Records from a data collection:
[Start of section]
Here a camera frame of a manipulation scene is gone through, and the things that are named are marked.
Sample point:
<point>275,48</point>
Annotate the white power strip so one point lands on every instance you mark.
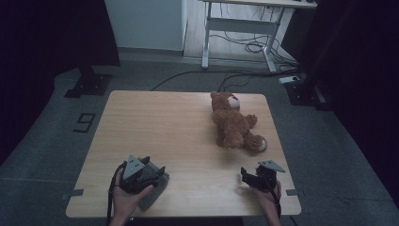
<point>289,79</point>

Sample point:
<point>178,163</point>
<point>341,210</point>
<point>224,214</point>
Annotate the white cabinet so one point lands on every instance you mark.
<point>144,22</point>

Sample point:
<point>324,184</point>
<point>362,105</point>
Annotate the grey fluffy cloth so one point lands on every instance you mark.
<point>155,191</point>

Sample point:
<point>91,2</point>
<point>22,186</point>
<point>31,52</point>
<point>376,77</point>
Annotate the white desk frame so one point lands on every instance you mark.
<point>238,25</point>

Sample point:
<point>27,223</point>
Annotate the brown teddy bear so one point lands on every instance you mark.
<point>233,125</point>

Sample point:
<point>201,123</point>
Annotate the dark curtain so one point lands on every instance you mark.
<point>360,62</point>
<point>47,47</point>

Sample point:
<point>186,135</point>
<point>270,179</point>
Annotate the person's right hand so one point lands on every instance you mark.
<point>266,199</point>

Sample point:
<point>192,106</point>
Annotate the person's left hand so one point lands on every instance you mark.
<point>127,201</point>

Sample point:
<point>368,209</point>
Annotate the grey tape piece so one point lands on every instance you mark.
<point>72,194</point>
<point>295,192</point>

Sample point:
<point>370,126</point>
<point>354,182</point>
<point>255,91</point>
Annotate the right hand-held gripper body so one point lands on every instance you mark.
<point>265,179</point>

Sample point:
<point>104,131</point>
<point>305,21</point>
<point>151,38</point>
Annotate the black floor tape mark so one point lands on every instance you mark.
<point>84,122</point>

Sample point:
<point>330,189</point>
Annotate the black stand base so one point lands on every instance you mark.
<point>306,94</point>
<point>89,84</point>

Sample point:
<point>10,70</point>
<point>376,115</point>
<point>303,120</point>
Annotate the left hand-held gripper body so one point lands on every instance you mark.
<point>133,175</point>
[End of section]
Task to complete
From the line containing "<point>104,131</point>" down to the final line of the data, write out every line exactly; both the first and last of these belong in your answer, and nothing else does.

Your solution
<point>104,131</point>
<point>305,21</point>
<point>151,38</point>
Annotate the black floor tape mark so one point lands on every instance you mark.
<point>84,122</point>

Sample point:
<point>330,189</point>
Annotate the black stand base so one point lands on every instance you mark.
<point>306,94</point>
<point>89,84</point>

Sample point:
<point>10,70</point>
<point>376,115</point>
<point>303,120</point>
Annotate the left hand-held gripper body so one point lands on every instance you mark.
<point>133,175</point>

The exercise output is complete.